While most proposals in President Trump’s newly released 2019 budget are unlikely to become law, the fiscal framework does show the White House’s priorities for government over the coming year. And those apparently don’t include support for older adults, younger people with disabilities, or their families.
For example, the budget would:
- Restructure the Medicare drug benefit to reduce costs for some beneficiaries but raise them for others.
- Reduce overall Medicare spending by $236 billion over 10 years.
- Freeze most funding under the Older Americans Act.
- Eliminate key federal block grants that states use to fund programs for seniors.
- Create a new six-week family leave program, but exclude those caring for frail parents or other relatives with disabilities
- Abolish the Senior Community Service Employment Program (SCSEP)
- Cut funding for Food Stamps (SNAP) and shift the benefit from a voucher to a box of home delivered food.
Let’s take a closer look at a few of these proposals:
Medicare Drug benefit. Trump has proposed eliminating cost-sharing for seniors with very high prescription drug costs, but at the same time he’d increase out-of-pocket expenses for many others, especially those who have significant costs but have not quite reached the threshold where medicine would be free ($8,418 this year).
Other Medicare changes. The budget would reduce overall spending for the program by $236 billion over 10 years. Much of the reduction would come from cutting payments to doctors and other providers.
Older Americans Act and related programs. The White House would roughly freeze funding for the nation’s senior services programs, continuing a decade-long trend. It proposed very small increases in some areas, including nutrition programs such as Meals on Wheels, and would cut funding for others, such as falls prevention, elder rights support, and chronic disease self-management. The budget would cut funding for disability programs by about 30 percent.
Block grants. These are cash grants the federal government gives to cities and states to help support the social service programs they believe work best in their communities. The record of these programs has been mixed—they encourage creativity but also have resulted in some waste and fraud. As he proposed last year, Trump would abolish the grants.
Family leave. The idea has the support of Trump’s daughter Ivanka, Sen. Marco Rubio (R-FL), and some Democrats. But each time this proposal surfaces, it focuses only on parents of new-borns (and sometimes adoptees) but ignores the needs of families caring for aging parents and other relatives with disabilities. Families are not just parents and babies. There are millions of adult children—usually daughters–who put their paid jobs at risk by taking time off to help frail parents or disabled siblings.

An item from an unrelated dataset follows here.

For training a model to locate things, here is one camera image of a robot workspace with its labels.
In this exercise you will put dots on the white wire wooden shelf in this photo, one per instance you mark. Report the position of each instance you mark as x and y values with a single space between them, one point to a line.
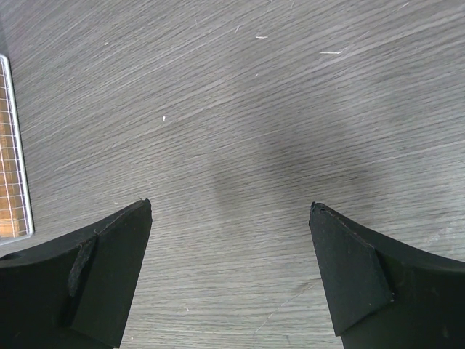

Job training for seniors. The White House has, yet again, proposed killing the SCSEP program. It prepares low-income unemployed seniors to reenter the workforce, in part by getting them jobs with local governments or non-profits. Presidents Obama and Trump have repeatedly proposed ending the $400 million program but Congress has, in past years, saved it.
Food stamps. About 5 million older adults receive Food Stamps (called SNAP). Three-quarters live alone and many are disabled. Today, SNAP benefits are delivered through a debit card that people take to the grocery store. Trump would cut funding for the program by $200 billion over 10 years and require people to receive half their benefit in the form of a box of non-perishable food delivered to their homes. Direct delivery has some appeal for older adults who may struggle to get to the store. But it raises many questions, such as how it would respond to special diets and even how a widow with dementia could get the box from her doorstep to her kitchen.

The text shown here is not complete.